TASK ITEM
Sort through the listing below and keep each line with the word "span". Copy those.

**** DATASET EXTRACT

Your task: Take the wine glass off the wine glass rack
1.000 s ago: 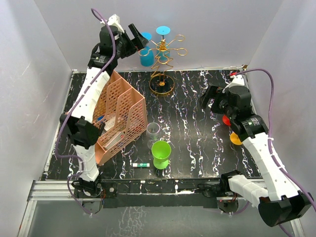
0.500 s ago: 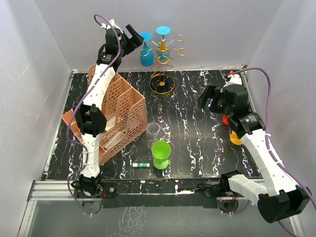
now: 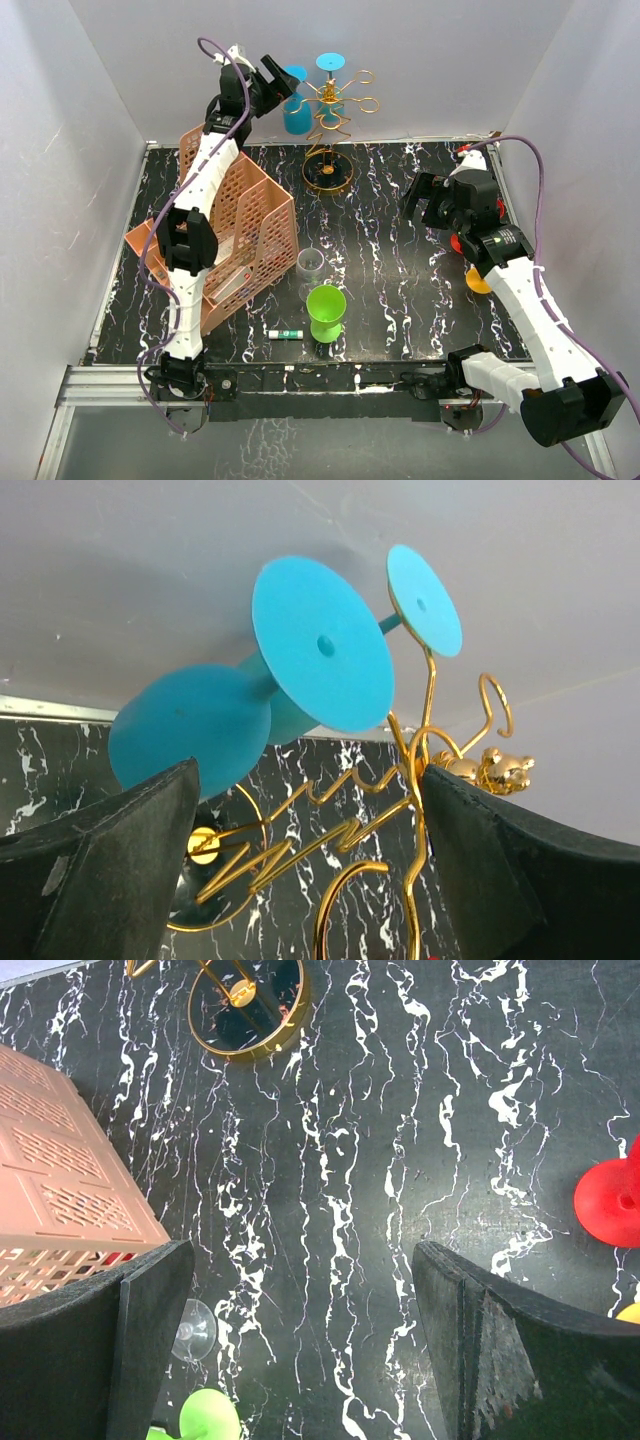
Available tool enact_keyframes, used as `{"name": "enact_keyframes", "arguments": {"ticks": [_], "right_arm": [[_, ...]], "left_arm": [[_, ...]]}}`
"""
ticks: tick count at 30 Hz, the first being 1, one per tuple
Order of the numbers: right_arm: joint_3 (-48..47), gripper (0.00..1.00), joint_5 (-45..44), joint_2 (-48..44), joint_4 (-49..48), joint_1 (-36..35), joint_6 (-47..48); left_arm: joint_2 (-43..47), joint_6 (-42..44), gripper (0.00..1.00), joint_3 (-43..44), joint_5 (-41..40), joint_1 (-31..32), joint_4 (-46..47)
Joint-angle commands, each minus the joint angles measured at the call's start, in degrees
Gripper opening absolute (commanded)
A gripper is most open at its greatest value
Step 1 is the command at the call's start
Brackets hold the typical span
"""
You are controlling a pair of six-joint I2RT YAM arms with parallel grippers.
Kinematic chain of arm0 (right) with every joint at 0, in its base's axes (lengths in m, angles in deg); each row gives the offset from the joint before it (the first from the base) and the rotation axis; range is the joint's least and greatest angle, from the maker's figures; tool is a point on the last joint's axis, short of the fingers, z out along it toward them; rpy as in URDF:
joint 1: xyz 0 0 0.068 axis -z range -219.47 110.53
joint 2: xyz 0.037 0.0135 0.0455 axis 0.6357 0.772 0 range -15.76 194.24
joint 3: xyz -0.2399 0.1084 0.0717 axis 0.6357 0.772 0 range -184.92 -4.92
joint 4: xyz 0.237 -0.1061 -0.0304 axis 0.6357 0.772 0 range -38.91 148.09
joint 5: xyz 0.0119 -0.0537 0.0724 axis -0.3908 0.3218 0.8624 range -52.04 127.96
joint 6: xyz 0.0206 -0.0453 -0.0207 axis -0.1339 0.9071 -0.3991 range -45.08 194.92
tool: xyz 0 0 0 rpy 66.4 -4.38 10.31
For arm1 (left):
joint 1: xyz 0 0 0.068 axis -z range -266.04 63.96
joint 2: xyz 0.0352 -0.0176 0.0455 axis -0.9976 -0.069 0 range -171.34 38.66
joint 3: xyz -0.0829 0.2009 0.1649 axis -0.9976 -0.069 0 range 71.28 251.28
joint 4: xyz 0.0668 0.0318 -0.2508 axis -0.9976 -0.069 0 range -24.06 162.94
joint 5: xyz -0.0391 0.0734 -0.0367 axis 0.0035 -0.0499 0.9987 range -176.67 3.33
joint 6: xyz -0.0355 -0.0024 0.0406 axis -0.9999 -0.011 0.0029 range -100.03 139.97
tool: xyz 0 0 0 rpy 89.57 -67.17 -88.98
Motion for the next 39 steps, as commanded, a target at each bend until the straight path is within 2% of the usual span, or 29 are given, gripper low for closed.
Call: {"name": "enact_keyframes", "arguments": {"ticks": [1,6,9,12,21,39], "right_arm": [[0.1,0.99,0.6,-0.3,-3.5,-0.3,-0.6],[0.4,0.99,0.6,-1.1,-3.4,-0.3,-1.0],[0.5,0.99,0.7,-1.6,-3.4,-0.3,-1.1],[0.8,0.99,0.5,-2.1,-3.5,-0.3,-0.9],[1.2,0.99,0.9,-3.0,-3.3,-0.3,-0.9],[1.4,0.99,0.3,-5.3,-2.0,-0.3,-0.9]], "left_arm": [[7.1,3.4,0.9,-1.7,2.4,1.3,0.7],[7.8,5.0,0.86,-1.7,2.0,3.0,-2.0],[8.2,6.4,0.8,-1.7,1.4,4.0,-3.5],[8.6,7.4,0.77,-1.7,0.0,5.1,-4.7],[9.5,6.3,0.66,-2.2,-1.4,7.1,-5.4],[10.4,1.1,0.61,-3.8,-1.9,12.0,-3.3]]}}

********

TASK RESPONSE
Brackets hold the typical span
Motion for the next 39 steps, as commanded, a target at each bend until the straight path is within 2% of the usual span, or 29 are given, gripper low for closed.

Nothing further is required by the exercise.